It appears as if the posterior molar or wisdom-teeth were tending to become rudimentary in the more civilised races of man. These teeth are rather smaller than the other molars, as is likewise the case with the corresponding teeth in the chimpanzee and orang; and they have only two separate fangs. They do not cut through the gums till about the seventeenth year, and I have been assured that they are much more liable to decay, and are earlier lost than the other teeth; but this is denied by some eminent dentists. They are also much more liable to vary, both in structure and in the period of their development, than the other teeth. (42. Dr. Webb, ‘Teeth in Man and the Anthropoid Apes,’ as quoted by Dr. C. Carter Blake in Anthropological Review, July 1867, p. 299.) In the Melanian races, on the other hand, the wisdom-teeth are usually furnished with three separate fangs, and are generally sound; they also differ from the other molars in size, less than in the Caucasian races. (43. Owen, ‘Anatomy of Vertebrates,’ vol. iii. pp. 320, 321, and 325.) Prof. Schaaffhausen accounts for this difference between the races by “the posterior dental portion of the jaw being always shortened” in those that are civilised (44. ‘On the Primitive Form of the Skull,’ Eng. translat., in ‘Anthropological Review,’ Oct. 1868, p. 426), and this shortening may, I presume, be attributed to civilised men habitually feeding on soft, cooked food, and thus using their jaws less. I am informed by Mr. Brace that it is becoming quite a common practice in the United States to remove some of the molar teeth of children, as the jaw does not grow large enough for the perfect development of the normal number. (45. Prof. Montegazza writes to me from Florence, that he has lately been studying the last molar teeth in the different races of man, and has come to the same conclusion as that given in my text, viz., that in the higher or civilised races they are on the road towards atrophy or elimination.)

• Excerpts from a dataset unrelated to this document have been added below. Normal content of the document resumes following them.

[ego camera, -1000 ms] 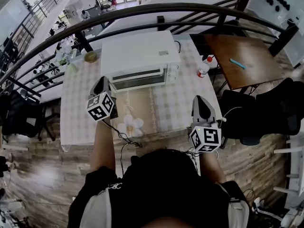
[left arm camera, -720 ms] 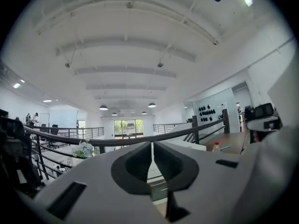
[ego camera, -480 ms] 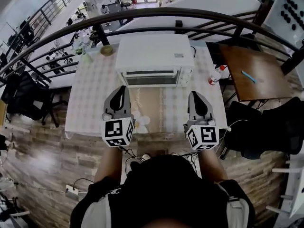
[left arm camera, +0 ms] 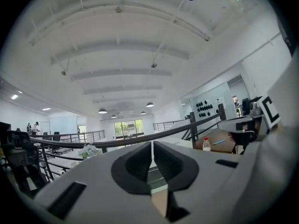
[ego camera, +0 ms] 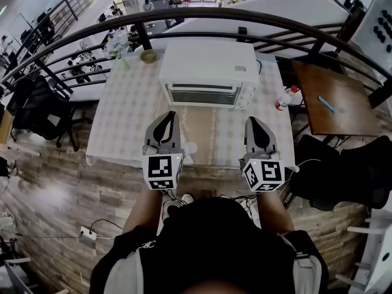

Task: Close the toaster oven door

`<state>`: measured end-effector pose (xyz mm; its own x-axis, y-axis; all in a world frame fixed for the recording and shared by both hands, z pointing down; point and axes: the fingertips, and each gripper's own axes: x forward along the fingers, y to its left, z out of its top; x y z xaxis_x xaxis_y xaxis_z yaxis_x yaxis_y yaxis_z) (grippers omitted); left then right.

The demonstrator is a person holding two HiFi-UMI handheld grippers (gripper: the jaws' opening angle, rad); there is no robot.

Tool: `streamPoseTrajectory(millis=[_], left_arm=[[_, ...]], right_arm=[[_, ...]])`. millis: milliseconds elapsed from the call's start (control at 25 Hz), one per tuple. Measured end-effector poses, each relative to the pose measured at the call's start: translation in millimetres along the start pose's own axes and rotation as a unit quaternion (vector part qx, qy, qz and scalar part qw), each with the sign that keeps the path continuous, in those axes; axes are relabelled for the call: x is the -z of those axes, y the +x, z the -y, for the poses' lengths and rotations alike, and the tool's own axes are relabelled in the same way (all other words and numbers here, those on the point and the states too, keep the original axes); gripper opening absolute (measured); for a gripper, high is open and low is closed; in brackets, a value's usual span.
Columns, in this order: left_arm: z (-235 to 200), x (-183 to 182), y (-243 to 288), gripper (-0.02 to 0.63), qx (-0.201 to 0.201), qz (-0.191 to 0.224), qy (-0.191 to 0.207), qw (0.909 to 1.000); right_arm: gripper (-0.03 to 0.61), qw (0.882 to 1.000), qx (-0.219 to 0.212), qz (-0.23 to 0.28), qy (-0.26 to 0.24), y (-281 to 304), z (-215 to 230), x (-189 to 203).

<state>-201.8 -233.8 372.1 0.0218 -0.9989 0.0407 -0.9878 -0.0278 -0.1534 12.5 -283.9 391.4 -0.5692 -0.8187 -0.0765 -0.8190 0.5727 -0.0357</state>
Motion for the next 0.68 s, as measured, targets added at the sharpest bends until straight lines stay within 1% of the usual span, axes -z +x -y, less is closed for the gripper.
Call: streamPoseTrajectory(millis=[160,360,560,680], left_arm=[[0.5,-5.7,-7.2,0.025,-0.014,0.008,0.022,0.9996],[-0.4,-2.6,-10.0,0.025,-0.014,0.006,0.008,0.9998],[9.0,-2.0,-11.5,0.025,-0.005,0.004,0.014,0.9999],[13.4,-1.3,-11.6,0.023,-0.005,0.004,0.009,0.9999]], right_arm=[[-0.008,1.000,0.002,-0.002,-0.009,-7.3,1.6,0.8],[-0.008,1.000,0.005,-0.005,-0.011,-14.0,4.8,2.6],[-0.008,1.000,0.006,-0.007,-0.009,-18.7,6.0,3.1],[-0.008,1.000,0.006,-0.009,-0.010,-20.6,9.4,3.8]])
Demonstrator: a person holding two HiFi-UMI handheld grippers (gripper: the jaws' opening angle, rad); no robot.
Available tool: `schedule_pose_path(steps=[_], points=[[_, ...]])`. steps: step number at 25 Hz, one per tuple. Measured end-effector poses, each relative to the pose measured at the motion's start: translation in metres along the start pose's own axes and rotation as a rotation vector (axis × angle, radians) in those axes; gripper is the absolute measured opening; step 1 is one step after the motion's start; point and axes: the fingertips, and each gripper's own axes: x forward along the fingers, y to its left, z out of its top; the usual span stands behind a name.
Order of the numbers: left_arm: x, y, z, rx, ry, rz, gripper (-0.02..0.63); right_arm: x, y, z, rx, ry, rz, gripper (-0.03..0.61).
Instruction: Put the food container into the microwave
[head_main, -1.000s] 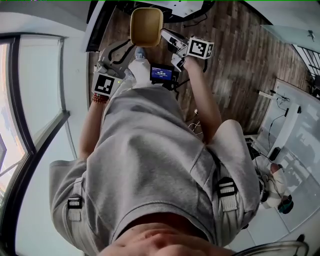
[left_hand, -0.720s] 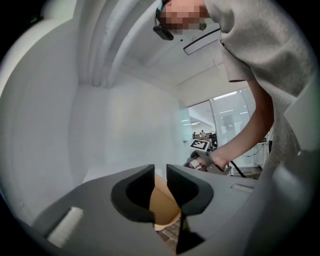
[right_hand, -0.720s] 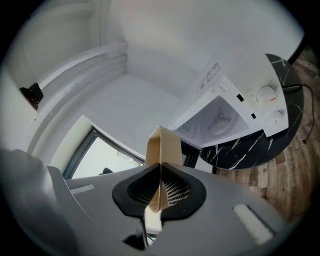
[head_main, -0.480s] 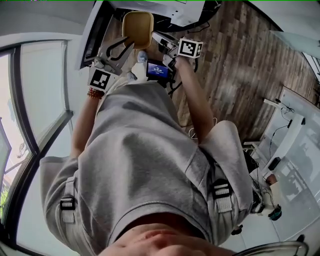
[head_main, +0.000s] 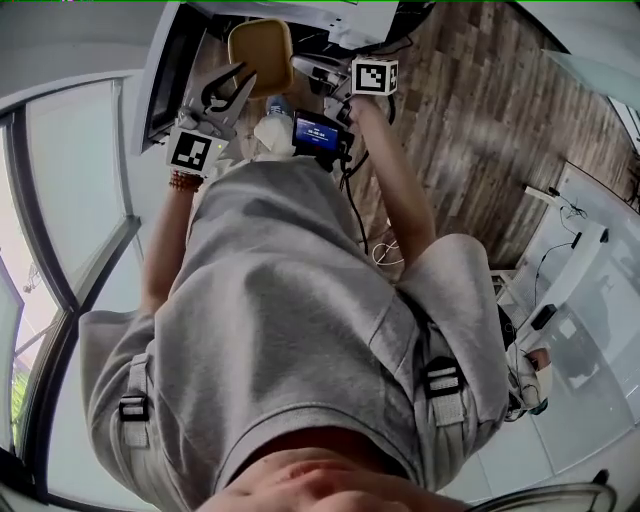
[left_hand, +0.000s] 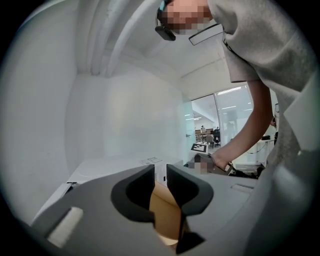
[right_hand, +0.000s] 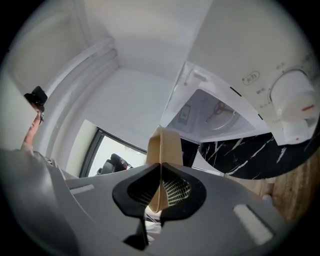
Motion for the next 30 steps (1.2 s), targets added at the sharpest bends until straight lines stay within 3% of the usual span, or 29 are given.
schedule_pose_path(steps=[8,14,23,26,30], points=[[0.065,0.021,-0.006,-0.017,0.030,-0.046,0.075,0.008,-0.064,0.045,0.118,0.010,-0.030,0.028],[0.044,0.033,-0.009,-0.008,0.039,-0.039,0.075,0.043,-0.071,0.036,0.128,0.001,-0.047,0.028],[0.048,0.029,-0.022,-0.043,0.062,-0.052,0.074,0.048,-0.090,0.051,0.217,-0.209,-0.052,0.026],[0.052,0.033,-0.023,-0.076,0.035,-0.063,0.074,0.052,-0.096,0.055,0.238,-0.273,-0.061,0.026],[0.053,0.036,-0.026,-0.032,0.083,-0.098,0.074,0.059,-0.098,0.059,0.292,-0.358,-0.070,0.026]])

With respect to the alimentary canal, I have met with an account of only a single rudiment, namely the vermiform appendage of the caecum. The caecum is a branch or diverticulum of the intestine, ending in a cul-de-sac, and is extremely long in many of the lower vegetable-feeding mammals. In the marsupial koala it is actually more than thrice as long as the whole body. (46. Owen, ‘Anatomy of Vertebrates,’ vol. iii. pp. 416, 434, 441.) It is sometimes produced into a long gradually-tapering point, and is sometimes constricted in parts. It appears as if, in consequence of changed diet or habits, the caecum had become much shortened in various animals, the vermiform appendage being left as a rudiment of the shortened part. That this appendage is a rudiment, we may infer from its small size, and from the evidence which Prof. Canestrini (47. ‘Annuario della Soc. d. Nat.’ Modena, 1867, p. 94.) has collected of its variability in man. It is occasionally quite absent, or again is largely developed. The passage is sometimes completely closed for half or two-thirds of its length, with the terminal part consisting of a flattened solid expansion. In the orang this appendage is long and convoluted: in man it arises from the end of the short caecum, and is commonly from four to five inches in length, being only about the third of an inch in diameter. Not only is it useless, but it is sometimes the cause of death, of which fact I have lately heard two instances: this is due to small hard bodies, such as seeds, entering the passage, and causing inflammation. (48. M. C. Martins (“De l’Unité Organique,” in ‘Revue des Deux Mondes,’ June 15, 1862, p. 16) and Haeckel (‘Generelle Morphologie,’ B. ii. s. 278), have both remarked on the singular fact of this rudiment sometimes causing death.)

In some of the lower Quadrumana, in the Lemuridae and Carnivora, as well as in many marsupials, there is a passage near the lower end of the humerus, called the supra-condyloid foramen, through which the great nerve of the fore limb and often the great artery pass. Now in the humerus of man, there is generally a trace of this passage, which is sometimes fairly well developed, being formed by a depending hook-like process of bone, completed by a band of ligament. Dr. Struthers (49. With respect to inheritance, see Dr. Struthers in the ‘Lancet,’ Feb. 15, 1873, and another important paper, ibid. Jan. 24, 1863, p. 83. Dr. Knox, as I am informed, was the first anatomist who drew attention to this peculiar structure in man; see his ‘Great Artists and Anatomists,’ p. 63. See also an important memoir on this process by Dr. Gruber, in the ‘Bulletin de l’Acad. Imp. de St. Petersbourg,’ tom. xii. 1867, p. 448.), who has closely attended to the subject, has now shewn that this peculiarity is sometimes inherited, as it has occurred in a father, and in no less than four out of his seven children. When present, the great nerve invariably passes through it; and this clearly indicates that it is the homologue and rudiment of the supra-condyloid foramen of the lower animals. Prof. Turner estimates, as he informs me, that it occurs in about one per cent. of recent skeletons. But if the occasional development of this structure in man is, as seems probable, due to reversion, it is a return to a very ancient state of things, because in the higher Quadrumana it is absent.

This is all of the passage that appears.